Александр Аркадьевич закурил, помолчал. Спел песню памяти Мандельштама. Все сидели подавленные.

Но Александр Аркадьевич не любил траурного настроения. Сразу последовала интермедия (она, к счастью, тоже осталась на пленке, поэтому воспроизвожу дословно):

- Был я как-то в консерватории. Две девушки передо мной пришли, как видно, тоже на Штрауса, да не на того. Сидят, с вожделением вертятся на местах, сейчас будет Иоганн Штраус, "Сказки венского леса". Но заиграли Рихарда Штрауса, музыку довольно сложную. Они очень томились, жутко томились. Думали, хоть во втором отделении что-нибудь веселое сыграют.
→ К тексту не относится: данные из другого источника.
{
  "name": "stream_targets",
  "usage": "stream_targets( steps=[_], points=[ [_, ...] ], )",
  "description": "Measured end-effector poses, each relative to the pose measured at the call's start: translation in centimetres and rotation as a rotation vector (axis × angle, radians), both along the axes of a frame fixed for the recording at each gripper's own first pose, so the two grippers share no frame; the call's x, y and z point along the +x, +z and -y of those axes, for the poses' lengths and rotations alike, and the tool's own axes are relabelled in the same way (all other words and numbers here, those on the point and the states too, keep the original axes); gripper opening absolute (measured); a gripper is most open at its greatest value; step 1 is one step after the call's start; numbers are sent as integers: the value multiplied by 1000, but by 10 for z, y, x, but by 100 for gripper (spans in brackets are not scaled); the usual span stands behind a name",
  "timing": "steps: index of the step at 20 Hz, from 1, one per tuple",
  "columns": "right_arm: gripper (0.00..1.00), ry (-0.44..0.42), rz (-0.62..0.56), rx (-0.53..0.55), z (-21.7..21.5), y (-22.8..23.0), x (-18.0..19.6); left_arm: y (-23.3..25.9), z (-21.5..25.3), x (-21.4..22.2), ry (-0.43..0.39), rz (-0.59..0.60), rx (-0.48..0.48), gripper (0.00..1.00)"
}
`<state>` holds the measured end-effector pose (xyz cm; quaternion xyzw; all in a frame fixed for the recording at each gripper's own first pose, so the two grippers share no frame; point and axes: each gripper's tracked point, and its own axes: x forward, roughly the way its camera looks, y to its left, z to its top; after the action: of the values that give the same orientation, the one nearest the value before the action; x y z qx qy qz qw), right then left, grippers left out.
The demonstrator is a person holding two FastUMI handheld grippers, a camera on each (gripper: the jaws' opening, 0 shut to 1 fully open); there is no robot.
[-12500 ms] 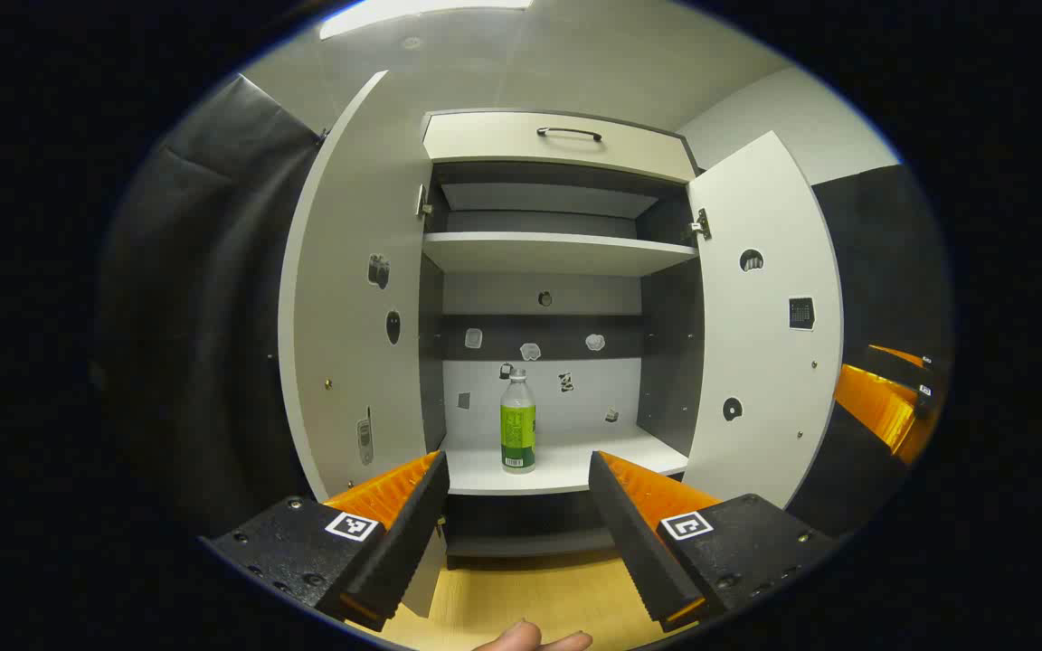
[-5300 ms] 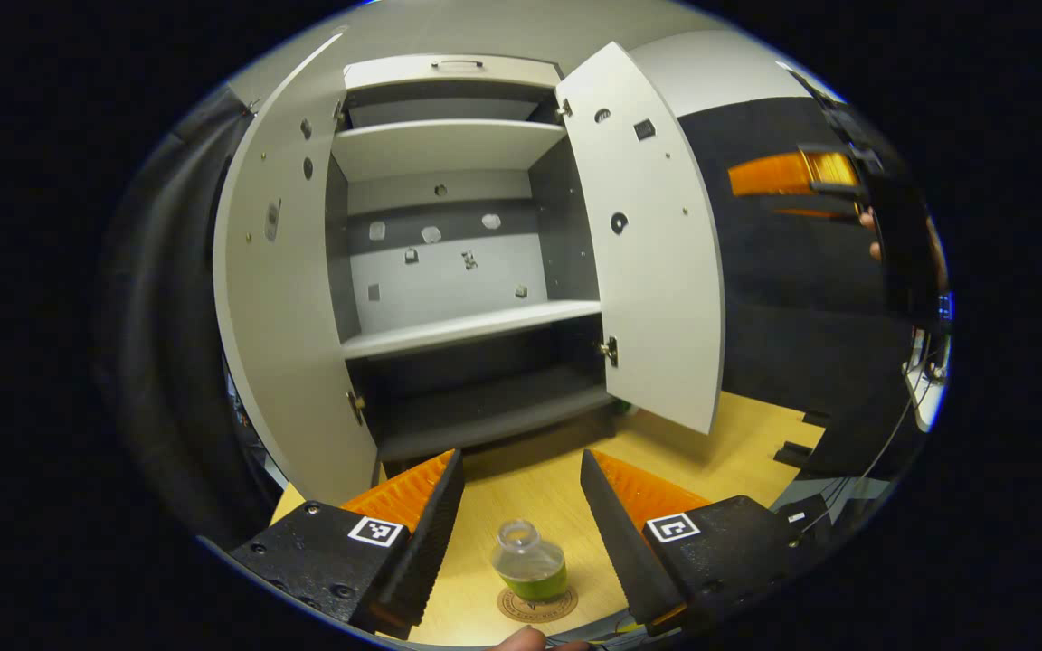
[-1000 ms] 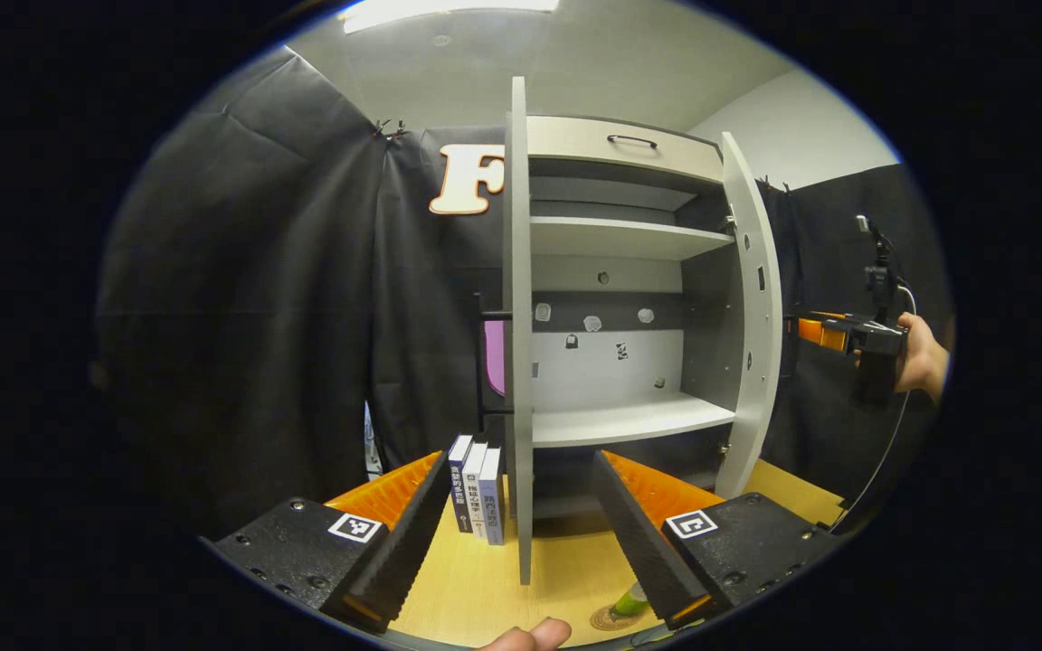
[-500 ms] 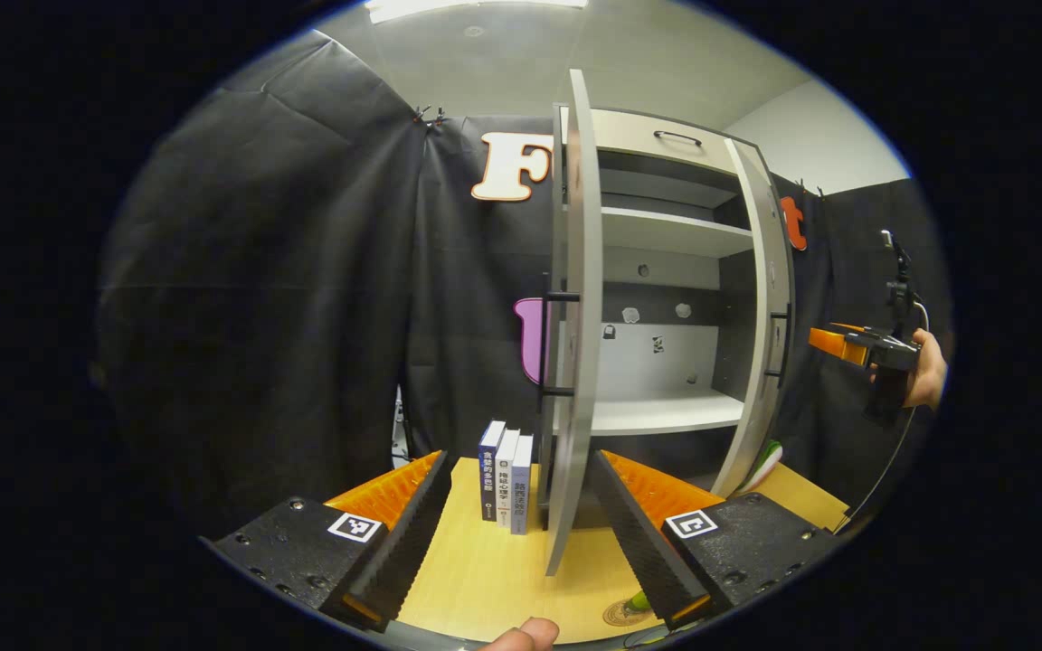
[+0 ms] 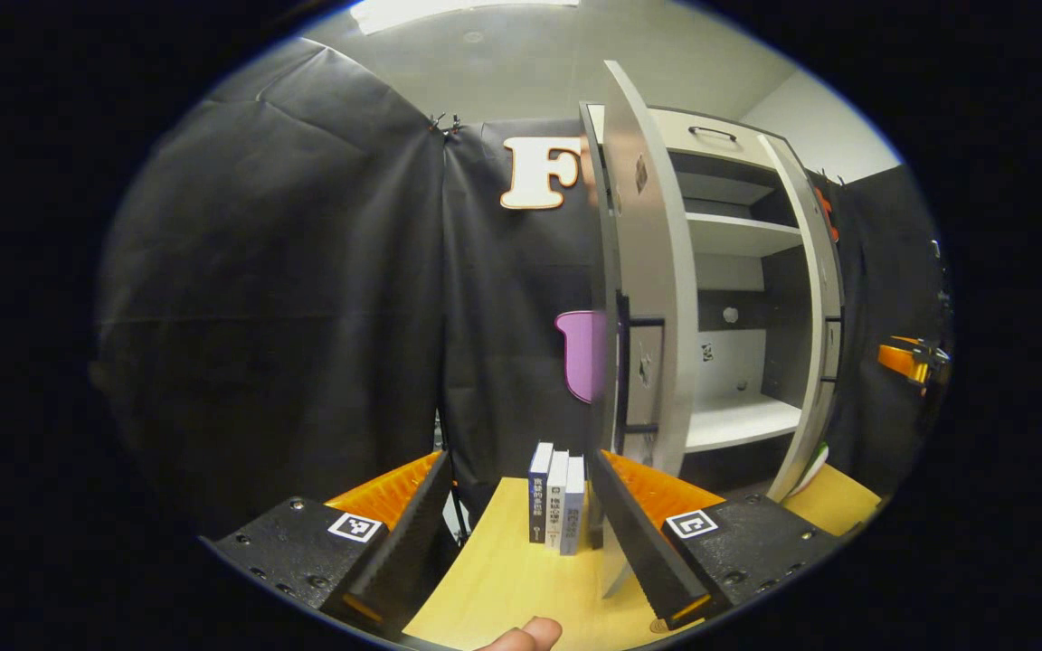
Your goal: Grasp the bottle in the cabinet with the left hand and place it on the coaster, then close the right door with the right hand and the left door with the left hand.
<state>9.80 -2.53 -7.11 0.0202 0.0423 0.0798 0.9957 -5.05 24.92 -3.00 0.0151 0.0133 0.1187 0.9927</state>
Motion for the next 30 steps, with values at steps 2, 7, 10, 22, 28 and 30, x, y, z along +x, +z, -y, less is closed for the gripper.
stream_targets(
  steps=[2,7,10,22,28,30],
  points=[
    [94,-7,-1,-1,1,1,-14,11,-5,13,-1,23,7,98],
    [96,-31,33,-1,-4,13,-54,27,3,45,-45,24,11,98],
    [96,-35,62,8,-13,19,-82,26,22,59,-88,-13,24,99],
    [94,-26,28,6,-9,14,-135,25,38,65,-78,7,-40,90],
    [94,-3,29,-11,-3,18,-135,20,90,73,-181,-4,-92,94],
    [94,-5,18,-22,-1,15,-134,21,102,75,-183,5,-73,94]
  ],
)
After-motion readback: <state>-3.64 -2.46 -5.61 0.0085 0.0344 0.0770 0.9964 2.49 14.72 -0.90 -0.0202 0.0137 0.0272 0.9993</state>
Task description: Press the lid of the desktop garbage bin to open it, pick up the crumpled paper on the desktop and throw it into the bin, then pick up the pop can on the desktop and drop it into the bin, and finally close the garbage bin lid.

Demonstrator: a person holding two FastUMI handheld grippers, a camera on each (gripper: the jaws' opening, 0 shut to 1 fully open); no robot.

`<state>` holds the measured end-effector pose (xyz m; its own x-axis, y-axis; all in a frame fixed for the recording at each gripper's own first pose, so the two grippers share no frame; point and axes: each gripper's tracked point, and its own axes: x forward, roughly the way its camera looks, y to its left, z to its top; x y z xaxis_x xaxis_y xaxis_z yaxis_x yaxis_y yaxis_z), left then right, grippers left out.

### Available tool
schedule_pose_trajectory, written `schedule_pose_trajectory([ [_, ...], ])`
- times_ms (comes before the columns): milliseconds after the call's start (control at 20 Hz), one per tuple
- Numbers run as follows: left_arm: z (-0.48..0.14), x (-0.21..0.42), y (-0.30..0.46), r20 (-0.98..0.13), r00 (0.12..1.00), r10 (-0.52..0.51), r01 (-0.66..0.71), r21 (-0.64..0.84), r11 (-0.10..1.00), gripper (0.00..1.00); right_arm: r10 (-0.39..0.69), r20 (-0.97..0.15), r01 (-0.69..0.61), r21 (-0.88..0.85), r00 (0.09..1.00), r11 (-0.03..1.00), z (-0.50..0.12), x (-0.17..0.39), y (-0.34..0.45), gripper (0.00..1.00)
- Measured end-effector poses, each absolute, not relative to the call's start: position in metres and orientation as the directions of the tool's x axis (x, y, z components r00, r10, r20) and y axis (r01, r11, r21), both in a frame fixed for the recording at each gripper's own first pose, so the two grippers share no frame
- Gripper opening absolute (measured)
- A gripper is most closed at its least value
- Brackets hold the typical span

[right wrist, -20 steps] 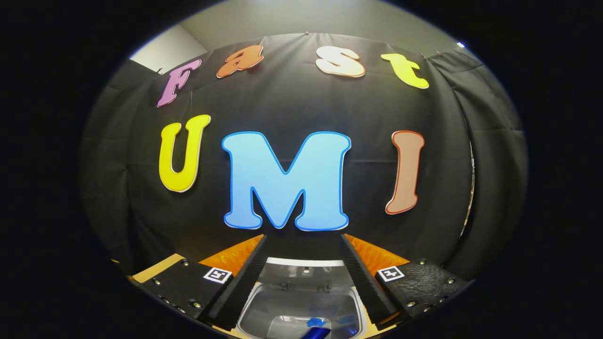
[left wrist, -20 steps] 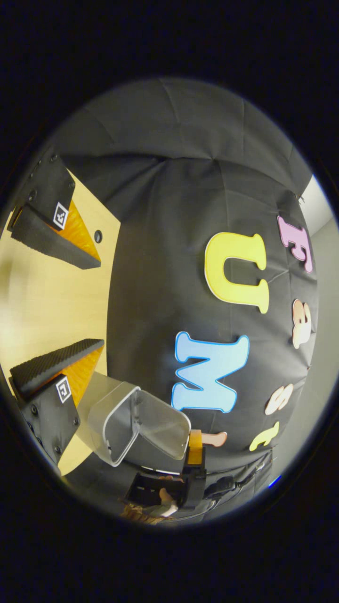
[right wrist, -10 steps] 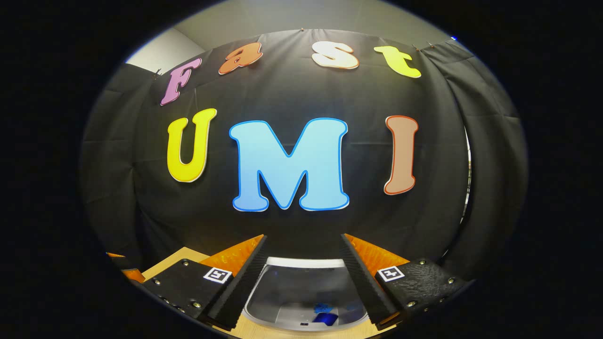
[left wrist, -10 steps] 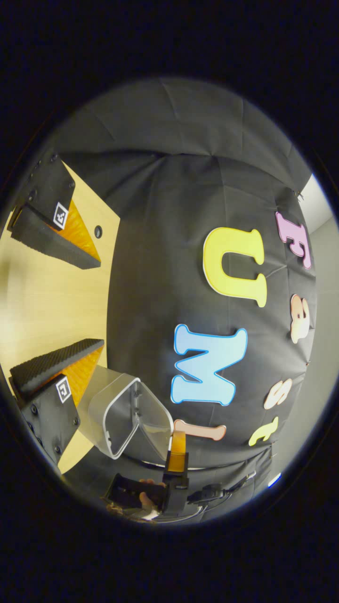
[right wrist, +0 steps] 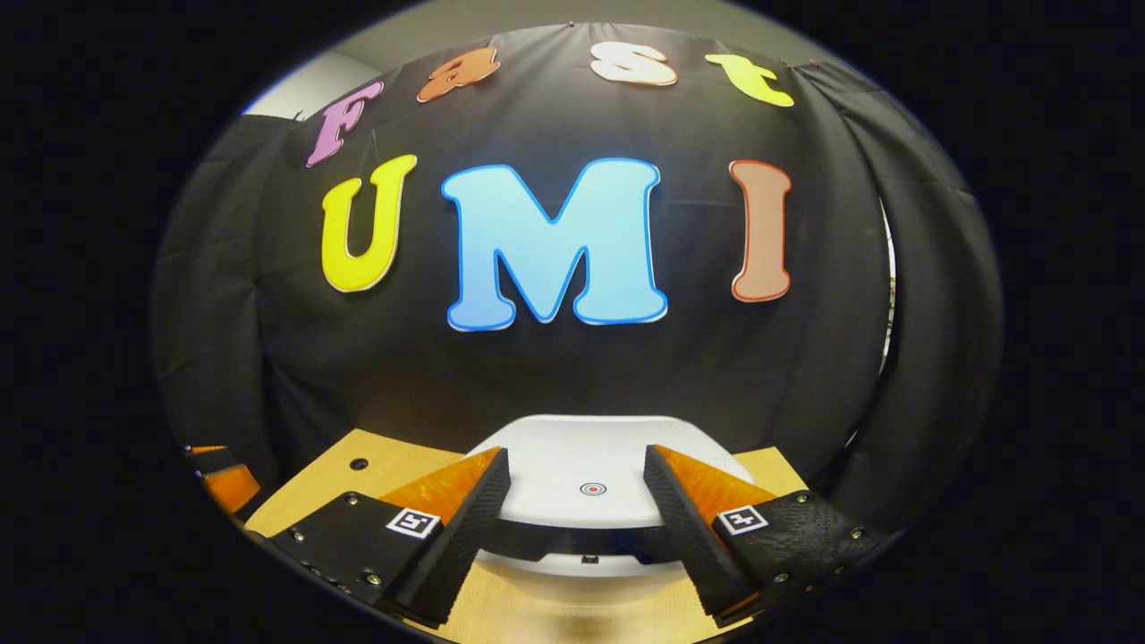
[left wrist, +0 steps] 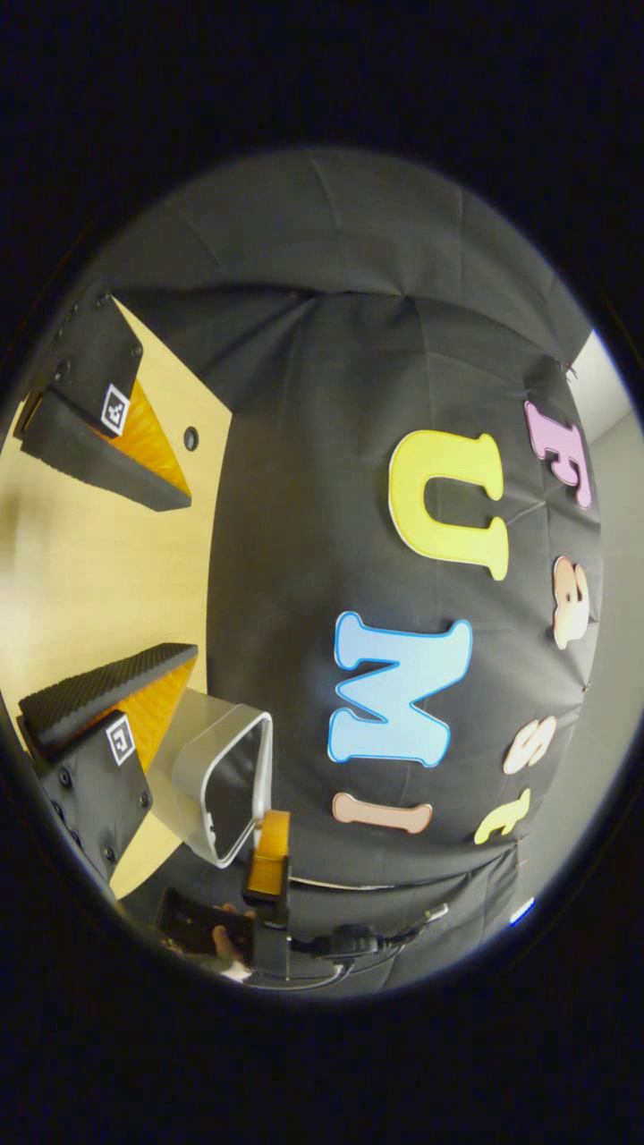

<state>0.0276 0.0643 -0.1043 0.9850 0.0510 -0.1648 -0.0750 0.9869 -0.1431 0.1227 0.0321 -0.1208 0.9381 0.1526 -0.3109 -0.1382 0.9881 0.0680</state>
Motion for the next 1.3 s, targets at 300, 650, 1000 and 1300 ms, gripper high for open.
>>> schedule_pose_trajectory([
  [300,-0.109,0.028,0.068,-0.176,0.983,0.060,-0.084,-0.133,0.987,0.99,0.140,-0.344,-0.133,0.045,0.928,0.990,-0.154,0.114,0.035,0.97],
  [650,-0.115,0.034,0.066,-0.184,0.981,0.059,-0.088,-0.153,0.984,0.99,0.097,-0.262,-0.094,0.023,0.960,0.995,-0.159,0.113,0.034,0.97],
  [1000,-0.117,0.036,0.061,-0.183,0.982,0.048,-0.080,-0.173,0.982,0.99,0.117,-0.230,-0.107,0.053,0.966,0.993,-0.165,0.111,0.034,0.99],
  [1300,-0.110,0.034,0.061,-0.163,0.986,0.045,-0.070,-0.148,0.987,0.97,0.136,-0.205,-0.125,0.063,0.969,0.990,-0.157,0.112,0.033,0.97],
])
Но во втором отделении стали играть 21-ю симфонию Мясковского. У них была программка в руках, и я услышал, как одна прочла другой: "Во второй части симфонии мрачное настроение сгущается", - и они дунули из зала. Ну, давайте споем средней мрачности песню - коли уж мы начали цикл "Литераторские мостки", памяти Ахматовой.

А потом Александр Аркадьевич выдал новые песни из цикла о жизни Коломийцева, мастера цеха, орденоносца и пр. Потом о том, как Клим Петрович говорил речь в защиту мира: "Как мать, вам заявляю и как женщина, я требую их к ответу". Потом - репортаж о футбольном матче Англия-СССР. Хохот стоял отчаянный.

И вот - лето 1971 года, свадьба дочери члена Политбюро Полянского и актера Таганки (ныне кинорежиссера) Вани Дыховичного. И они поставили эти же песни. Но реакция... "Доколе будет происходить это безобразие", - рявкнул Дмитрий Полянский?! А не рявкнешь, завтра кто-нибудь сообщит, что в его присутствии слушали крамолу, а он не дал отпор. Не где-нибудь, на Политбюро было принято решение об исключении Александра Галича из Союза Советский писателей.